I met my wife when she was Sound No3. on Billy Elliot the Musical, where I was Technical Assistant Stage Manager, and it was her who first introduced me to Back to the Future as a musical. She was mixing one of the initial workshops, and I went along to watch the presentation of it. It’s crazy – you’re in a black box, with no set or costume, just cast and a small band, and you’ve got producers and investors who are about to chance a huge amount of money on a new show, and I’m at the back thinking: ‘I can see this show in my head’.
I rang up the Production Manager, who I’d previously worked with on Bat Out of Hell the Musical, and I said I’d just seen the workshop, and I wanted to do the show. The show went into development and in the meantime, I went onto the first UK tour of Matilda the Musical and then came back to London to Harry Potter and the Cursed Child at The Palace Theatre, a venue steeped in theatrical history.

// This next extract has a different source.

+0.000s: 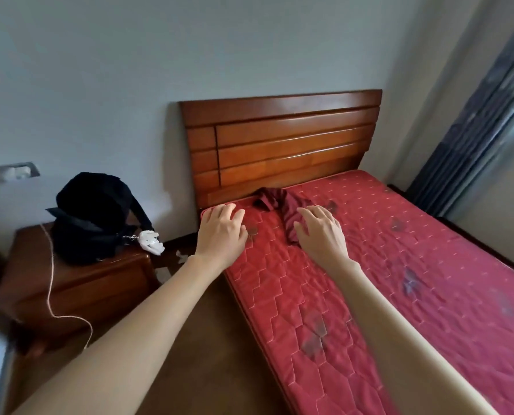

Whilst there I got the phone call saying ‘Back to the Future is happening; we’re opening in Manchester, then transferring to London. Given your experience and what you do we want you to be Head of Special Effects’. This is quite a unique role for a musical and not one that you would find on most shows.
I also had the opportunity to work with the Illusions Designer Chris Fisher, a member of The Magic Circle and the International Illusions and Magic Associate for Harry Potter and the Cursed Child. Together we created, rehearsed, and taught the illusions to the cast and crew and Back to the Future is trick after trick after trick! I can’t be too specific as to what illusions we create or how we do them, but sufficed to say, the audience is wowed every single show, especially by the Finale!
On some shows it’s a bit frowned upon to be a ‘fan’, whereas on Back to the Future they want you to be a massive geek! The original writer and
© Sean Ebsworth Barnes
Fourth Form 4ap
author, Bob Gale, will sit with you for hours talking about the original concept, the filming and how the DeLorean was originally going to be a fridge(!).
Alan Silvestri, the film’s original composer and Glen Ballard, the writer of Michael Jackson’s Man in the Mirror, wrote the music for the show and we also had Huey Lewis come to see the show. Then on press night, Christopher Lloyd, the original Doc Brown, came to see the show. That’s a fair bit of pressure, but very special to be part of their legacy! I was also incredibly lucky to work with Tony Award winner and Broadway legend Roger Bart playing the role of Doc Brown in the show.
What next after finishing on Back to the Future? I’m production managing two shows at the Unicorn Theatre in London Bridge, a place renowned for bringing theatre to children and from March will be joining The Grounded Events Company, delivering worldclass mass sporting events including the Brighton Marathon, Brighton Trail Weekend and Ragnar Relay UK.